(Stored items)
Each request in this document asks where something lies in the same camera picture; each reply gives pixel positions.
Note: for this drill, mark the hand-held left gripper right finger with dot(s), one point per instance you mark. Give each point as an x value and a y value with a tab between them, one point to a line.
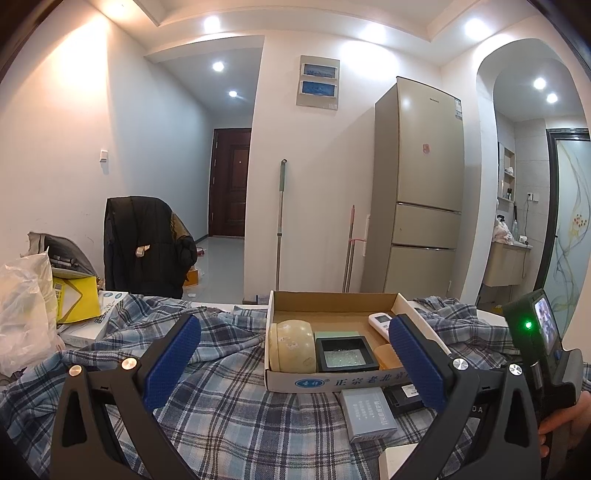
415	364

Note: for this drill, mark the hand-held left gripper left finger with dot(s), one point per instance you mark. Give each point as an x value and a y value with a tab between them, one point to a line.
173	355

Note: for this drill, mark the orange translucent plastic box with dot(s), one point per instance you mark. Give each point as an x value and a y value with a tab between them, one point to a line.
388	356

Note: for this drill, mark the white remote control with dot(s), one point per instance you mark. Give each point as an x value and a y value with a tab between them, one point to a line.
381	325

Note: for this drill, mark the black square tray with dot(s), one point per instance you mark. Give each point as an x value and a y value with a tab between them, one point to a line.
346	355

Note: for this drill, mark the pale green box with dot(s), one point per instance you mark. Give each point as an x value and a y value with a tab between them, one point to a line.
337	335

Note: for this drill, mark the shallow cardboard box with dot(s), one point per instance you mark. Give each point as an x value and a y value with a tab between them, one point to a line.
323	383

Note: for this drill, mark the round cream tin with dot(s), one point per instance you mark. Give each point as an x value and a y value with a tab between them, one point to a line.
293	346

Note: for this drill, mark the person's right hand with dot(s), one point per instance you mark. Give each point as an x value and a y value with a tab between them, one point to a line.
570	417

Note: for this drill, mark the small black box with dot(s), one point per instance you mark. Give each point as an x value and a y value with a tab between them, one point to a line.
401	399

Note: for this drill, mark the small grey box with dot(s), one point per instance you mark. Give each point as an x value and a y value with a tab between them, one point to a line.
369	415

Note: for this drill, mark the blue plaid shirt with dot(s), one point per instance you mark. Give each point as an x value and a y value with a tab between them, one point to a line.
240	406

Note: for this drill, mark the white box with blue print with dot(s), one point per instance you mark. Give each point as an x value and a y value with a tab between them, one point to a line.
94	318

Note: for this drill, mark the beige sink cabinet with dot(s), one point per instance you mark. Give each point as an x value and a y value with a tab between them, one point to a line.
505	265

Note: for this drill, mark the small white box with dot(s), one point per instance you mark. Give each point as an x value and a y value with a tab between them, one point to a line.
395	464

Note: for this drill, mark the yellow envelope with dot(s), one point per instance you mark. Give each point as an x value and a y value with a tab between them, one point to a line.
78	300

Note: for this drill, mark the black jacket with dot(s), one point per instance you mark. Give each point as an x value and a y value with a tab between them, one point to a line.
138	249

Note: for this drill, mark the light cloth bundle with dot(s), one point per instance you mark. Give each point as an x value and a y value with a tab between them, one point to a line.
502	230

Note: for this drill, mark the frosted glass door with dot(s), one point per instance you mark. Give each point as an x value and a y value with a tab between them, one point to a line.
570	221

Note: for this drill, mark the grey bag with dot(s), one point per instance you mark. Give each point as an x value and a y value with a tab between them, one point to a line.
64	256

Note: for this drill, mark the white plastic bag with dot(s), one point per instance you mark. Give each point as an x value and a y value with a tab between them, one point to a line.
25	314

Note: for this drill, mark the dark brown door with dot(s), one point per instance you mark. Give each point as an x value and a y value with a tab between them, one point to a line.
230	184

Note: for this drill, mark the beige refrigerator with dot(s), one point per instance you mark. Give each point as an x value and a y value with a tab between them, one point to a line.
420	184

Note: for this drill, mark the grey electrical panel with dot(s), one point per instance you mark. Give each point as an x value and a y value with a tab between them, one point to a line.
317	82

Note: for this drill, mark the white wall panel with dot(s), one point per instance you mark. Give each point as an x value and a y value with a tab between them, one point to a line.
366	235

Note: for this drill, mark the wall niche shelf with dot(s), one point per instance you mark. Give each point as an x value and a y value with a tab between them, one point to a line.
508	174

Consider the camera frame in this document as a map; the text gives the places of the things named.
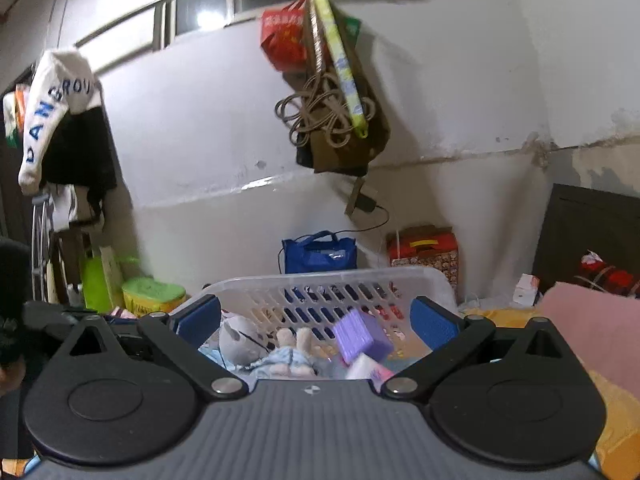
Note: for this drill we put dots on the dark wooden headboard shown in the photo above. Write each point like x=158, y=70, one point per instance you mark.
x=575, y=225

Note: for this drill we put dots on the green tin box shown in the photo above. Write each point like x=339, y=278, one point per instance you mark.
x=150, y=292

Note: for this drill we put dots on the bright green paper bag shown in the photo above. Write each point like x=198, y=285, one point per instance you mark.
x=95, y=280

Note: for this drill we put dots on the hanging brown bag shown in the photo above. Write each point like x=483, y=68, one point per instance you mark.
x=360, y=145

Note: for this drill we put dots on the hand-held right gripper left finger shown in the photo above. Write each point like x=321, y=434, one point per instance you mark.
x=197, y=320

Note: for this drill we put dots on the pink and white packet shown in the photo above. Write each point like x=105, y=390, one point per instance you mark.
x=367, y=367

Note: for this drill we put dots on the metal rail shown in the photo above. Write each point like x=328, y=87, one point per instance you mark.
x=150, y=7

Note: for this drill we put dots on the hanging green bag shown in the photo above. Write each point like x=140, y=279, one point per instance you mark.
x=352, y=27

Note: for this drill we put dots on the plush toy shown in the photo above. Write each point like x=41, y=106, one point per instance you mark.
x=240, y=342

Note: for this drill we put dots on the pink blanket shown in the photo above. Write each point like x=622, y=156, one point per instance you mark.
x=600, y=330

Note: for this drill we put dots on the black charger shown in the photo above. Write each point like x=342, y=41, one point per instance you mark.
x=367, y=203

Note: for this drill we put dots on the hanging black garment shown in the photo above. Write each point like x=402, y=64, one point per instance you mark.
x=80, y=155

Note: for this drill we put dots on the blue tote bag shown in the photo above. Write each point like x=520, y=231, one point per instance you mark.
x=310, y=257

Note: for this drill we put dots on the hanging red bag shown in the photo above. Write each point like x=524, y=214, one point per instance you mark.
x=285, y=35

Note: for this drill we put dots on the red printed gift box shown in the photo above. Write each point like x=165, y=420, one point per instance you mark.
x=430, y=255

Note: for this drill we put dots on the orange patterned blanket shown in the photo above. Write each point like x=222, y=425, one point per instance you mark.
x=615, y=420

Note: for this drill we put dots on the red plaid cloth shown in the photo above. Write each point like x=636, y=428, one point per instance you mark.
x=610, y=275

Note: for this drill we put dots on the small white box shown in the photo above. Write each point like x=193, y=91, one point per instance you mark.
x=524, y=287

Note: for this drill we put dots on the purple box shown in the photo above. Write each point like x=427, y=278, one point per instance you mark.
x=357, y=337

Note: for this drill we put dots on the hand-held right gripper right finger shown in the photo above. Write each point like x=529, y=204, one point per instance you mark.
x=435, y=325

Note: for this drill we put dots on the patterned yellow-green strip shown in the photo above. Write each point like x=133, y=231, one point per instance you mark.
x=340, y=60

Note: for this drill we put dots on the white lettered sweater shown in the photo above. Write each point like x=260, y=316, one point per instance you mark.
x=50, y=90

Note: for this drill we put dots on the clear plastic basket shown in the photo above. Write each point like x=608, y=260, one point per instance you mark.
x=300, y=280

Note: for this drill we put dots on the metal rack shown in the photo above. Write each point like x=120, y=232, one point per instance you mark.
x=36, y=240

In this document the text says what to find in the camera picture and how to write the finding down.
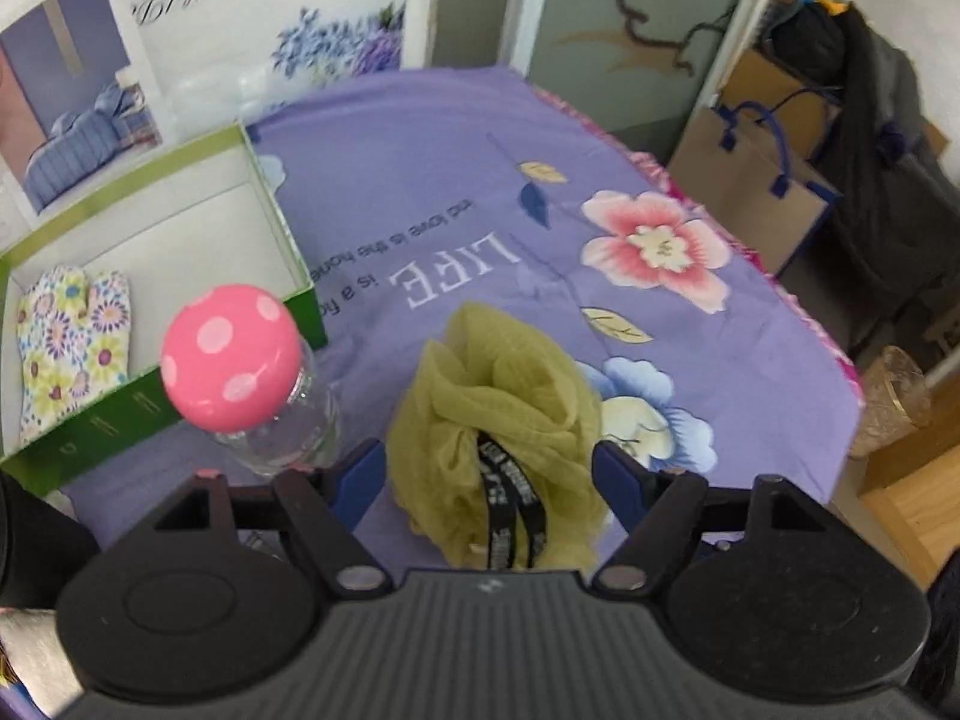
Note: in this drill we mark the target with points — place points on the yellow-green mesh bath sponge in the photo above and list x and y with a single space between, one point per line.
487 382

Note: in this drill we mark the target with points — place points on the glass jar pink dotted lid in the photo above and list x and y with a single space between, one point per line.
229 349

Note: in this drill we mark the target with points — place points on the black rounded object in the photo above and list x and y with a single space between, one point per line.
41 540

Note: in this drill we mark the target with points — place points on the glass door with tree decal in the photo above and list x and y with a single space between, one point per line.
637 37

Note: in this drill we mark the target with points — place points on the crumpled clear plastic cup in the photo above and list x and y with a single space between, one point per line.
892 397

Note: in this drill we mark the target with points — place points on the floral oven mitt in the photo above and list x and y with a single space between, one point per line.
71 345

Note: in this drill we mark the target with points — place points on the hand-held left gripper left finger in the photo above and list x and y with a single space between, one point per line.
365 474

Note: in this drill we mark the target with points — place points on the purple floral tablecloth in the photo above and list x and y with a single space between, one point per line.
450 187

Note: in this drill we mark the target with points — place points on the wooden cabinet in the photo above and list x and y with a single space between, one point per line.
915 495

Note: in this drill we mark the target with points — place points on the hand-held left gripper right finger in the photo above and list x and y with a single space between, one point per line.
611 466

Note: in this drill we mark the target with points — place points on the dark jacket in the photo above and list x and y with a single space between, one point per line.
885 187

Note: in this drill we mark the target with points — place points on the white floral bedding package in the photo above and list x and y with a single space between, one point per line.
217 22

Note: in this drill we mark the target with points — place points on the green cardboard box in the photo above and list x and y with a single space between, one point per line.
150 240

- Work item
Please work out how many lines in the records hold the string "document", and give only the number.

- Response area
3